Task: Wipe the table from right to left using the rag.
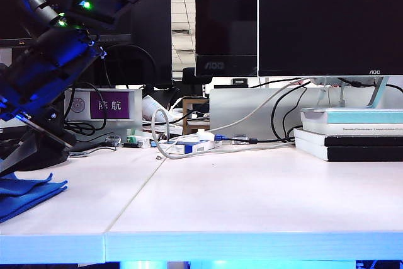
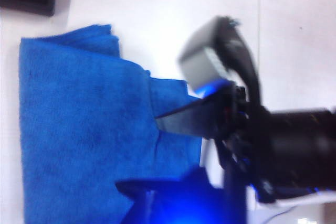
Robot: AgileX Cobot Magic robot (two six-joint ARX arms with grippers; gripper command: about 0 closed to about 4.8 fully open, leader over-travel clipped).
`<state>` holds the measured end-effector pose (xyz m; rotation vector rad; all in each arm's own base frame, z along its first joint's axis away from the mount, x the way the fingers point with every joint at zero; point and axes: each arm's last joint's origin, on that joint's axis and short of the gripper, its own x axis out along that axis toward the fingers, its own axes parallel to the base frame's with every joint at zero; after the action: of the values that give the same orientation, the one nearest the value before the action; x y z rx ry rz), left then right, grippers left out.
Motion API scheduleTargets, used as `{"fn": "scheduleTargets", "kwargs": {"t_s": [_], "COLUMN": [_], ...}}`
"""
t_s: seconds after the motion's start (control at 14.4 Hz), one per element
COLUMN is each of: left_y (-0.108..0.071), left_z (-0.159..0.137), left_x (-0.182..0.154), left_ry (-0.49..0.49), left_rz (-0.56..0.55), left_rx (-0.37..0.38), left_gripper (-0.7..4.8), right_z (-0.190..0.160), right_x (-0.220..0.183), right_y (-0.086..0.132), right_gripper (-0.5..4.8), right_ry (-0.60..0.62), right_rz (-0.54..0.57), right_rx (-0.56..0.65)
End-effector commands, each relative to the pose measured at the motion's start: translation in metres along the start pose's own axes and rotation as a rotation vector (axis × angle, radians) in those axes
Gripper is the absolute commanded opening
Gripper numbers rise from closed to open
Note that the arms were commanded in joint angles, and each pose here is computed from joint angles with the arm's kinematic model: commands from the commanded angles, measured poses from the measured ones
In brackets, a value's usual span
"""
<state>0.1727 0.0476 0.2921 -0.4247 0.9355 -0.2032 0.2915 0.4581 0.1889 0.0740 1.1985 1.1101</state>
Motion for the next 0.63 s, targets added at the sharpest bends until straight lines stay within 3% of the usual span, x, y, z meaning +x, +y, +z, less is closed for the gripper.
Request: {"fn": "scheduleTargets", "kwargs": {"t_s": [0.07,0.21,0.28,0.49,0.63], "left_y": [0.021,0.039,0.054,0.075,0.084], "left_z": [0.003,0.006,0.011,0.014,0.013], "left_x": [0.019,0.030,0.042,0.065,0.078], "left_ry": [0.027,0.059,0.068,0.112,0.160], "left_rz": [-0.077,-0.087,-0.142,-0.185,-0.196], "left_rx": [-0.067,-0.099,-0.145,-0.203,-0.204], "left_gripper": [-0.06,-0.05,-0.06,-0.06,-0.06], "right_z": [0.002,0.001,0.001,0.001,0.001], "right_x": [-0.003,-0.003,-0.003,-0.003,-0.003], "right_y": [0.003,0.003,0.003,0.003,0.003], "right_gripper": [4.79,4.79,4.79,4.79,4.79], "right_ry": [-0.008,-0.008,-0.007,-0.009,-0.009], "right_rz": [0.006,0.009,0.008,0.005,0.005], "right_rx": [-0.012,-0.013,-0.018,-0.021,-0.035]}}
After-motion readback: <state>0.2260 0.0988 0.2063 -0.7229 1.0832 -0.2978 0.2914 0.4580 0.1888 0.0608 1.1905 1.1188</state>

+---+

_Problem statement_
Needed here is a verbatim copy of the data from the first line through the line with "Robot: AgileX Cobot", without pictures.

_Reply_
Task: Wipe the table from right to left using the rag.
Robot: AgileX Cobot Magic robot (two six-joint ARX arms with grippers; gripper command: about 0 closed to about 4.8 fully open, leader over-travel clipped).

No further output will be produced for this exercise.